Table 3 presents the accuracy, precision, recall, and F1 scores for the proposed pre-trained Deformer, Deformer without pre-training used for the ablation experiment, and ResNet-BiGRU and S3T as two baseline models. To complete the comparison, two additional results [
25,
26] are given, which demonstrated high accuracy in audio music genre classification. The pre-trained Deformer reached a classification accuracy of 84.5%, which is 3.4% higher than that of ResNet-BiGRU (81%), 3.3% higher than that of S3T (81.1%), 0.6% higher than that of M2D [
25] (83.9%), and 4.8% higher than that of the Jukebox model pre-trained with CALM (79.7%) [
26]. The pre-trained Deformer significantly outperformed its non-pre-trained counterpart in terms of accuracy, precision, recall, and F1 score, with the latter only achieving an accuracy and recall of 0.37, a precision of 0.3334, and an F1 score of 0.3464. This comparison highlights the importance of pre-training in enhancing the performance of Deformer for music classification. It is worth noting that all data presented in
Table 3 were obtained through testing on the GTZAN dataset.
5. Conclusions
A pre-trained model, Deformer, was introduced to address the specific challenges associated with existing Swin transformer-based approaches in music genre classification within the context of MIR. These challenges include the computational burden associated with managing large dynamic dictionaries, the finicky nature of the contrastive loss function with respect to hyperparameter choices, and the low level of model interpretability commonly observed in MoCo-based approaches. Utilizing a two-stage process of pre-training and fine-tuning, the proposed model leveraged unlabeled audio data during the pre-training stage. The experimental results underscore the significance of incorporating Deformer in the realm of deep learning architectures for audio music classification. The proposed method achieved an accuracy of 84%, outperforming the ResNet-BiGRU-based (81%) and S3T-based (81.1%) models. This highlights the substantial contribution of Deformer to superior performance in audio classification, marking a noteworthy advancement over traditional approaches.
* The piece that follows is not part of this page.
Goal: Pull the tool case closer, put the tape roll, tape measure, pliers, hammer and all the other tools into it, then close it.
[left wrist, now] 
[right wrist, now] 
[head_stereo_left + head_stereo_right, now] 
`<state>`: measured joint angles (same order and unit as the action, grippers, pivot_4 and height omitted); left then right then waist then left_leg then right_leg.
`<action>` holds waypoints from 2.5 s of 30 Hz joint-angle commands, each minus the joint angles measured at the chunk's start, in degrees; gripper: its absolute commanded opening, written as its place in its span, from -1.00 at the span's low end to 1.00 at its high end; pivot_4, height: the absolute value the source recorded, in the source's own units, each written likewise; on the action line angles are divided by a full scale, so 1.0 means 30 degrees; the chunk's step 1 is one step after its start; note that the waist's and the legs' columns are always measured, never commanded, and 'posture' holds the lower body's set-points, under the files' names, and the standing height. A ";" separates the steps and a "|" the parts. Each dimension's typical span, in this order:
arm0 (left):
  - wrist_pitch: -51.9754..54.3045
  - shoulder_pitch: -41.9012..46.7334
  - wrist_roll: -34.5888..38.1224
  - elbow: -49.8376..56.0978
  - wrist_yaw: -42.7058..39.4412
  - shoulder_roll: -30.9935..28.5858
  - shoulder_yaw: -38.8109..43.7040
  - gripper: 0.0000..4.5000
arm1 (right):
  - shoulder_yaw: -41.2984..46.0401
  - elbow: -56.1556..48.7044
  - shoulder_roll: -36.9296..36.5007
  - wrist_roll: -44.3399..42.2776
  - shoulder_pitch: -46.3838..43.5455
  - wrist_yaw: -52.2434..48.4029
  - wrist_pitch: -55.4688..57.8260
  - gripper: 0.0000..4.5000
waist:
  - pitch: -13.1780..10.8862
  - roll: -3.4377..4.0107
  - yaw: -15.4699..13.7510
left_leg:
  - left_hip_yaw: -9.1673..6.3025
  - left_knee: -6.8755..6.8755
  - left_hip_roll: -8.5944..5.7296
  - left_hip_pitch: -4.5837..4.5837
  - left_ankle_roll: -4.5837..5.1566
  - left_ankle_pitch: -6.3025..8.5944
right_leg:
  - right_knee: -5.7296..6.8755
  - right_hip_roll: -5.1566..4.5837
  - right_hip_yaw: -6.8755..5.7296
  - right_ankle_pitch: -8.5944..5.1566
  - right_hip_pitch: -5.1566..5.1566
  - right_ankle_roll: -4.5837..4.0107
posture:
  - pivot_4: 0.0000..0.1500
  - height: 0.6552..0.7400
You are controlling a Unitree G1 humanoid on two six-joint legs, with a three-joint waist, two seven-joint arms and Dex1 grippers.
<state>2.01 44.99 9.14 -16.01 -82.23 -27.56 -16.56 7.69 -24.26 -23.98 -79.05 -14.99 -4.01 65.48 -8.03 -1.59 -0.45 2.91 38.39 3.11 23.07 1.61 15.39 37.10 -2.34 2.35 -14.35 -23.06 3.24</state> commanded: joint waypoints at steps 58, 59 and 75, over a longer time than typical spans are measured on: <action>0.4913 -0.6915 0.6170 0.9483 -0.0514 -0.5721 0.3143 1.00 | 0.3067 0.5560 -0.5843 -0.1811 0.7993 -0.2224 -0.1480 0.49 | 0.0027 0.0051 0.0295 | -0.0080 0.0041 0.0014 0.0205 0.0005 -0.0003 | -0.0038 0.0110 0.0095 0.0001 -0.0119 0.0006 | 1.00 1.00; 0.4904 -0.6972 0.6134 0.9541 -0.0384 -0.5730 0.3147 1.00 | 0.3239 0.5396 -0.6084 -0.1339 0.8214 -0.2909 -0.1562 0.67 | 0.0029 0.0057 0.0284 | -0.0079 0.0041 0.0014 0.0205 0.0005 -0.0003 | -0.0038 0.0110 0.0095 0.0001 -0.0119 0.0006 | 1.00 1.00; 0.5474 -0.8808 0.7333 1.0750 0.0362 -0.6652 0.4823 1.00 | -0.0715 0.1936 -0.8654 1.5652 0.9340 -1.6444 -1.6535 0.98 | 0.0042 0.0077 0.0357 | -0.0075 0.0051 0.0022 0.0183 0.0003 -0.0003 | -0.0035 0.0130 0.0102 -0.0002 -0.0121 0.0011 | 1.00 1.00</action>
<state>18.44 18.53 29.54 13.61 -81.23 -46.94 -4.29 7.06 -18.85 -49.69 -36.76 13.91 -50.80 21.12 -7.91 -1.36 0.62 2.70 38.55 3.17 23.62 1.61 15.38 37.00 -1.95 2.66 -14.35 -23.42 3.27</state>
Regarding its limitations, the proposed model was not assessed on larger or more diverse datasets, creating gaps in information regarding its generalizability. Future research directions could involve restructuring the architecture of the model to enable it to better handle genres that have subtle similarities, such as “rock” and “blues”. The focus should be on enhancing the ability of the model to distinguish between closely aligned genres. Further improvements can be made to evaluate the performance of the model across a more diverse set of music genres and use cases. By pursuing these avenues, this research would not only add to the growing literature in the domain of music genre classification but also set a strong performance standard in subsequent investigations.